[Start of section]

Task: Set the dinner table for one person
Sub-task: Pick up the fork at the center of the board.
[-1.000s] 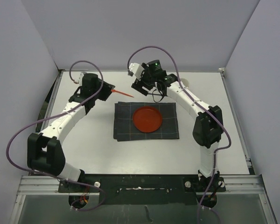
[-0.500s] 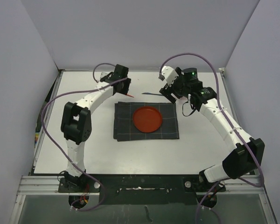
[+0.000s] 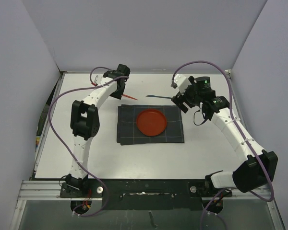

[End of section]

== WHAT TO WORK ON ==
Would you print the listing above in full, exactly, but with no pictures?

== SOLUTION FOR THIS EXERCISE ==
Task: Set the dinner table for one person
Sub-task: Pick up the fork at the center of the board.
[-1.000s] 
[-0.500s] 
[+0.000s] 

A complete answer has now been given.